What is expected:
From the first line through the line containing "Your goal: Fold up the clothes", transcribe the records exactly and include no other lines.

Material to process:
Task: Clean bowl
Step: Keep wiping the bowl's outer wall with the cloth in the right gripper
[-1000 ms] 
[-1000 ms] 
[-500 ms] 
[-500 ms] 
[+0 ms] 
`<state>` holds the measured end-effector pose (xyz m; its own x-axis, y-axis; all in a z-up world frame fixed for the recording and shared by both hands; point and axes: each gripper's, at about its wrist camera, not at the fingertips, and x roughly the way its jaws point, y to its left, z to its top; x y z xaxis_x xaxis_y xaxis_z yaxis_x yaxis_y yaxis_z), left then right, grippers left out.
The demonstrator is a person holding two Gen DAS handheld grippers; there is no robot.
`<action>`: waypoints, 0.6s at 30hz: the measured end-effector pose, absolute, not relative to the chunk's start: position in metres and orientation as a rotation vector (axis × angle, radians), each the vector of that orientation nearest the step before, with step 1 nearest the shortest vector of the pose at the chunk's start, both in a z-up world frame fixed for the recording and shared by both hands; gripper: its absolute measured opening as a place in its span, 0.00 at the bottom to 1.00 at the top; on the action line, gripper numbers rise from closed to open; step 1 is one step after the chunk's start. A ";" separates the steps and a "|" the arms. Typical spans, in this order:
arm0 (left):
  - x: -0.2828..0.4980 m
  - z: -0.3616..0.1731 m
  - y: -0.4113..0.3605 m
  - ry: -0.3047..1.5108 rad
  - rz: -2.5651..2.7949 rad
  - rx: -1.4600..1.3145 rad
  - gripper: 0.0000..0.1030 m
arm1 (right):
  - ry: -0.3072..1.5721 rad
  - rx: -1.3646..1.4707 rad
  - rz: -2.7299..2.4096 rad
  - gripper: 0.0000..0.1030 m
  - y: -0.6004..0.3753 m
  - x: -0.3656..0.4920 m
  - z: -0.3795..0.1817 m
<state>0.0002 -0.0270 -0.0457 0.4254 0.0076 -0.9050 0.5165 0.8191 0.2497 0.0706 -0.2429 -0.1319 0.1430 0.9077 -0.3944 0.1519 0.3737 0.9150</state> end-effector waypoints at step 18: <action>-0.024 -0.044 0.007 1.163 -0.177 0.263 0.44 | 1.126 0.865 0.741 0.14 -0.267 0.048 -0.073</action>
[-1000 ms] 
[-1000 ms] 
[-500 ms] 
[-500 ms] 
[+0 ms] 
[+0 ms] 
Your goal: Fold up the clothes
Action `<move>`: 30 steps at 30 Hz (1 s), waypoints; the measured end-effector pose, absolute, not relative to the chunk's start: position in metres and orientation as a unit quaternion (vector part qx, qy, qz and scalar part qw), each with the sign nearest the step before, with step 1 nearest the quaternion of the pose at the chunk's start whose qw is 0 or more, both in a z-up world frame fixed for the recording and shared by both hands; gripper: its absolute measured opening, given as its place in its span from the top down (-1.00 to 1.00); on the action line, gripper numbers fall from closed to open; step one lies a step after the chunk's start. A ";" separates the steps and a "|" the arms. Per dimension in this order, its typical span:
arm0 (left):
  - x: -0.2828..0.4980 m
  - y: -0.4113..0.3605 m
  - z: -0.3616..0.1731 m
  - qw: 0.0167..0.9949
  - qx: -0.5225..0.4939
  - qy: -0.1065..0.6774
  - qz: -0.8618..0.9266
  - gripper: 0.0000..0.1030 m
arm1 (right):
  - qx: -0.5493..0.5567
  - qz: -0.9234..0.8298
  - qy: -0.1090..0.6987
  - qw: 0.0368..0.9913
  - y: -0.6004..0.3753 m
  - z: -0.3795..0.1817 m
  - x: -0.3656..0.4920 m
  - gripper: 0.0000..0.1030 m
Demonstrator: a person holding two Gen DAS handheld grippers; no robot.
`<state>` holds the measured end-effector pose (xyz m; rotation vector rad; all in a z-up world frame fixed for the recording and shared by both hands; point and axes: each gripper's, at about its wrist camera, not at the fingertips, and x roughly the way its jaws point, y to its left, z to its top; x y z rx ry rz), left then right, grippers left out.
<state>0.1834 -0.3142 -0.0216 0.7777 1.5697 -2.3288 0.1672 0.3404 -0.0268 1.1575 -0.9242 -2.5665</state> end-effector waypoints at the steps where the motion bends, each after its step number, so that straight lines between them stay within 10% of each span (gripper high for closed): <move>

Answer area:
Task: Clean bowl
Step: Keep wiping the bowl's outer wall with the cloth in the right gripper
[-1000 ms] 
[-1000 ms] 
[-500 ms] 
[-500 ms] 
[+0 ms] 
`<state>` holds the measured end-effector pose (xyz m; its own x-axis, y-axis; all in a z-up world frame fixed for the recording and shared by both hands; point and axes: each gripper's, at about its wrist camera, not at the fingertips, and x roughly the way its jaws point, y to its left, z to its top; x y z xaxis_x xaxis_y xaxis_z yaxis_x yaxis_y yaxis_z), left then right, grippers left out.
The demonstrator is a person holding two Gen DAS handheld grippers; there is no robot.
`<action>`: waypoints, 0.6s at 30hz: the measured end-effector pose, absolute, not relative to the chunk's start: position in metres and orientation as a rotation vector (axis × angle, radians), each the vector of that orientation nearest the step before, with step 1 nearest the shortest vector of the pose at the chunk's start, both in a z-up world frame fixed for the recording and shared by both hands; gripper: its absolute measured opening as a place in its span, 0.00 at the bottom to 1.00 at the top; on the action line, gripper numbers rise from closed to open; step 1 is one step after the chunk's start. A ";" separates the steps and a "|" the arms. Typical spans, in this order:
arm0 (left):
  - x: -0.2828..0.4980 m
  - z: -0.3616..0.1731 m
  - y: -0.4113..0.3605 m
  - ry: -0.3047..1.5108 rad
  - rz: -2.5651..2.7949 rad
  - rx: -1.4600..1.3145 rad
  - gripper: 0.0000..0.1030 m
arm1 (right):
  - ry: -0.3072..1.5721 rad
  - rx: -1.3646..1.4707 rad
  - rz: -2.7299..2.4096 rad
  - gripper: 0.0000..0.1030 m
  - y: -0.6004..0.3753 m
  - x: -0.3656..0.4920 m
  - z: -0.3795..0.1817 m
<state>0.0002 -0.0270 -0.0457 0.4254 0.0076 -0.9050 0.5165 0.8191 0.2497 0.0706 -0.2429 -0.1319 0.1430 0.9077 -0.3944 0.1519 0.3737 0.9150</state> end-effector waypoints at step 18: <action>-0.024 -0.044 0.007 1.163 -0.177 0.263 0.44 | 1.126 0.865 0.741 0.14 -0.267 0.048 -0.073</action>
[-1000 ms] 
[-1000 ms] 
[-500 ms] 
[-500 ms] 
[+0 ms] 
[+0 ms] 
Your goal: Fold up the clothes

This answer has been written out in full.